# ACTIVITY
Reproduce the entries from their first line up to and including the line with "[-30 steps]". Leave out everything after it.

# INPUT MATERIAL
>>>>>

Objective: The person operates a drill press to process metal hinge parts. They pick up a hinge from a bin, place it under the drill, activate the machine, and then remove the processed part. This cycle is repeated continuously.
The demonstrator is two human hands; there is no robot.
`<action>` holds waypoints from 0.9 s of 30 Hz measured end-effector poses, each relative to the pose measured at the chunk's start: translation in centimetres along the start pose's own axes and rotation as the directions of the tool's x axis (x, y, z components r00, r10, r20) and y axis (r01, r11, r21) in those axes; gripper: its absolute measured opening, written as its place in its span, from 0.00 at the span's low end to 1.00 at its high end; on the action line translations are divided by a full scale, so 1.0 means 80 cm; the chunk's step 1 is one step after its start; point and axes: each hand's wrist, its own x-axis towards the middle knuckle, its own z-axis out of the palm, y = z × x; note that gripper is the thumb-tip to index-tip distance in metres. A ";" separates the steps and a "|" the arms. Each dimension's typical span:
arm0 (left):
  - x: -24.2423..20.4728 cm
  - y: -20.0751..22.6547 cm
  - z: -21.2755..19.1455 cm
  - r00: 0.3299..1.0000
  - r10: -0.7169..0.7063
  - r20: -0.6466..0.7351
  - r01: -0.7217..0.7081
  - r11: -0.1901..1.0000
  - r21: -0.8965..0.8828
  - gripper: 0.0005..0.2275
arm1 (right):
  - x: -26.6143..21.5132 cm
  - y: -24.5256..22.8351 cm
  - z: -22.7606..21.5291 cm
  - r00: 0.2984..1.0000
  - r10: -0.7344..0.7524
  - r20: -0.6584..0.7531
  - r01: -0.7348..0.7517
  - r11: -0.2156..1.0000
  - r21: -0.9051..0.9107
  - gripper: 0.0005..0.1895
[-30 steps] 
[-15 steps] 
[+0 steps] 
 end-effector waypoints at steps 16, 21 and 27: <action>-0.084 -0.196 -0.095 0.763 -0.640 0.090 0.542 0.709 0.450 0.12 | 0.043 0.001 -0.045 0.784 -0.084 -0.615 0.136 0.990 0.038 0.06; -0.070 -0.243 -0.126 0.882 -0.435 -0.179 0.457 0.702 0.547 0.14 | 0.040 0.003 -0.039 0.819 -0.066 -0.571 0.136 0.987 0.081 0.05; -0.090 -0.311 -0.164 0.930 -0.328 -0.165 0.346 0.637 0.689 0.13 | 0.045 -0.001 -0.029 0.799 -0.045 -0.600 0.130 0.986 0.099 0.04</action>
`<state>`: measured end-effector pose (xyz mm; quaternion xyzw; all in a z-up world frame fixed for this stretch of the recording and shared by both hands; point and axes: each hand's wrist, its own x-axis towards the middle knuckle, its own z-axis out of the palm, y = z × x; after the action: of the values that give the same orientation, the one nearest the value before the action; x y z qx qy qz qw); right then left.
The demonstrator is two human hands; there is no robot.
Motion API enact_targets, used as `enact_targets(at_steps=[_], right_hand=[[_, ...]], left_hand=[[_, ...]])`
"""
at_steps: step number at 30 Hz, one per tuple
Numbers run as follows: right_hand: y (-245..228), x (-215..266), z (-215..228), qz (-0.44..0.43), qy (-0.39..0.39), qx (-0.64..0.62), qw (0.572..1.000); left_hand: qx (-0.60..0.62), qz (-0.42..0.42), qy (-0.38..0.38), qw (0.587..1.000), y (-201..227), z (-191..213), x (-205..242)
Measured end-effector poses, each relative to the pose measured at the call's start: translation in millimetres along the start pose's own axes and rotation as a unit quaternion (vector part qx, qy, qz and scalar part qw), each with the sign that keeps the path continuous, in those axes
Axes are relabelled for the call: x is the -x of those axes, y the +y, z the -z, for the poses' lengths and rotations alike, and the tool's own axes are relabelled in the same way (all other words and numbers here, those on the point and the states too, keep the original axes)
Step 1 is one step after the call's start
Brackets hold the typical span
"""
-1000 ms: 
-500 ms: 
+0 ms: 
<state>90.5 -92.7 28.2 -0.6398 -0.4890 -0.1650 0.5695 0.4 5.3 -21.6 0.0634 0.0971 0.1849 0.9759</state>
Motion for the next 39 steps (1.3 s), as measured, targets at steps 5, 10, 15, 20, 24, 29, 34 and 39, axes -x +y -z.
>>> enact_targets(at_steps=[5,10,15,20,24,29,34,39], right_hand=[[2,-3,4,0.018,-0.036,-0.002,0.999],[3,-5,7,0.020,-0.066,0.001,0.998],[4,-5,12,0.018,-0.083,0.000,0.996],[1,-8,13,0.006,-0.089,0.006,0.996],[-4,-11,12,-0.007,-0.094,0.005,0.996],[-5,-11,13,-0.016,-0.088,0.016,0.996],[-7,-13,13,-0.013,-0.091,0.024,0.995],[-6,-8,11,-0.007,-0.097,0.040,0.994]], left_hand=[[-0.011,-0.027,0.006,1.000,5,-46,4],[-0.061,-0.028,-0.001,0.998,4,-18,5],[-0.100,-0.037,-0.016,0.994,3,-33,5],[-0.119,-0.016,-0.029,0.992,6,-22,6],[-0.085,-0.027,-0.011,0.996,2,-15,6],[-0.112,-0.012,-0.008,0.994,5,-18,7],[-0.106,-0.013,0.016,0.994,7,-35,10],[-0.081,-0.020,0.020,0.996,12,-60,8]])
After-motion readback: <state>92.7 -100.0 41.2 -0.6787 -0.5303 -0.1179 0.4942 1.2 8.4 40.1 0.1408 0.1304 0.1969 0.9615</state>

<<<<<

# ANSWER SECTION
Objective: The person operates a drill press to process metal hinge parts. They pick up a hinge from a bin, place it under the drill, activate the machine, and then remove the processed part. This cycle is repeated continuously.
The demonstrator is two human hands; there is no robot.
`<action>` holds waypoints from 0.9 s of 30 Hz measured end-effector poses, each relative to the pose measured at the chunk's start: translation in centimetres along the start pose's own axes and rotation as the directions of the tool's x axis (x, y, z components r00, r10, r20) and y axis (r01, r11, r21) in those axes; gripper: its absolute measured opening, written as its place in its span, from 0.00 at the span's low end to 1.00 at its high end; on the action line translations are divided by a full scale, so 1.0 means 80 cm; the chunk's step 1 is one step after its start; point and axes: each hand's wrist, its own x-axis towards the middle knuckle, its own z-axis out of the palm, y = z × x; note that gripper is the thumb-tip to index-tip distance in metres. A ";" separates the steps and a "|" the arms. Each dimension's typical span:
arm0 (left):
  - x: -24.2423..20.4728 cm
  - y: -20.0751..22.6547 cm
  - z: -21.2755..19.1455 cm
  - r00: 0.3299..1.0000
  - r10: -0.7169..0.7063
  - r20: -0.6466..0.7351
  - r01: -0.7217..0.7081
  - r11: -0.1901..1.0000
  - r21: -0.8965..0.8828
  - gripper: 0.0005..0.2275
arm1 (right):
  - x: -26.6143..21.5132 cm
  - y: -24.5256..22.8351 cm
  - z: -22.7606..21.5291 cm
  - r00: 0.2984..1.0000
  - r10: -0.7344..0.7524
  - r20: -0.6584..0.7531
  - r01: -0.7348..0.7517
  - r11: -0.2156..1.0000
  - r21: -0.9051..0.9107
  - gripper: 0.0005..0.1895
[-30 steps] 

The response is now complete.